Vina menyapaku dalam keterkejutannya. Ia tak mengira aku berada di sini.

"Sejak kapan, kau ada di sini?" tanyanya lagi.

Aku tersenyum. Tak menjawab dan mengajaknya pulang. Ia hanya bisa menuruti perintahku di depan umum. Kurasa, meskipun ia tak pandai membuatku bahagia, ia cukuppanda untuk bersikap di hadapan publik. Andaikan, Georgia sepertinya mungkin kami tak akan berakhir seperti saat ini.

Tiba di rumah, Vina langsung pergi ke kamarnya. Ia mandi dan mengganti pakaian. Ia tak mengatakan sepatah kata pun mengenai perbuatannya.

"Menurutmu, apakah pergi diam-diam adalah hal yang cukup baik? Ku dengar orang dari timur cukup sopan untuk mengatakan ke mana tujuan mereka saat pergi malam hari."

Vina menatapku dengan mata bekunya. Aku bisa melihat garis tulang di pipinya.
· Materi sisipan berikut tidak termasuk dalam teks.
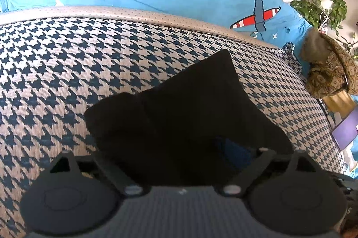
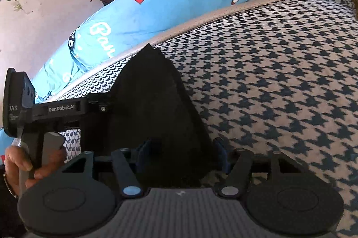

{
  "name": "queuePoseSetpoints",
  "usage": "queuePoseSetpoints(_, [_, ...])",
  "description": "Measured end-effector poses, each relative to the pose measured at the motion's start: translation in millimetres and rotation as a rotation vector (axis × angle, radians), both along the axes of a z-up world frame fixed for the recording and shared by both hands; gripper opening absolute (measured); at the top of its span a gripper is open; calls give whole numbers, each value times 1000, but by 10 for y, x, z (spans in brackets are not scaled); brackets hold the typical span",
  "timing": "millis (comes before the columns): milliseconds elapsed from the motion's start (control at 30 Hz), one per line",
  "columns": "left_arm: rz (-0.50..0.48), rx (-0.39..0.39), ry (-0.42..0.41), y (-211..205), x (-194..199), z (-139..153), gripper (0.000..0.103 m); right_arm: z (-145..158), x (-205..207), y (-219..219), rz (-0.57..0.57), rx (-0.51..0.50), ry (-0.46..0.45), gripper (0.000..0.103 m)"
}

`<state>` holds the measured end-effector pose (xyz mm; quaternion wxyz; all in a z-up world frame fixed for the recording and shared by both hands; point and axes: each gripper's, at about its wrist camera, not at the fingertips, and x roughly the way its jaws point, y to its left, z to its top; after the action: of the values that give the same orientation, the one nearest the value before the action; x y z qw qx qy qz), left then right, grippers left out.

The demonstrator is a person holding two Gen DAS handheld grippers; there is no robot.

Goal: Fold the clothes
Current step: 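Lift the black bundle off the sofa seat with both grippers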

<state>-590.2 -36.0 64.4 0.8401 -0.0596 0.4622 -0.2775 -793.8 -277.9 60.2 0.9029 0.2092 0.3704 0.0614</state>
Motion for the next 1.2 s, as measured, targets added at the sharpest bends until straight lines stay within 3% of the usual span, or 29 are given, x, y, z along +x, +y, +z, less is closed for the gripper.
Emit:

"Kau tak akan mengizinkan aku pergi bukan? Maka itu konsekuensinya?"

"Kau sudah mencobanya?"

Sanggahku? "Apa kau sudah mencoba bertanya padaku, Nyonya Lux Hemel Immanuel?"

Vina terlihat gelagapan. Ia tak bisa mengelak sekarang. Jika biasanya aku diam. Kali ini, aku ingin ia tahu sedikit saja rasanya kesal.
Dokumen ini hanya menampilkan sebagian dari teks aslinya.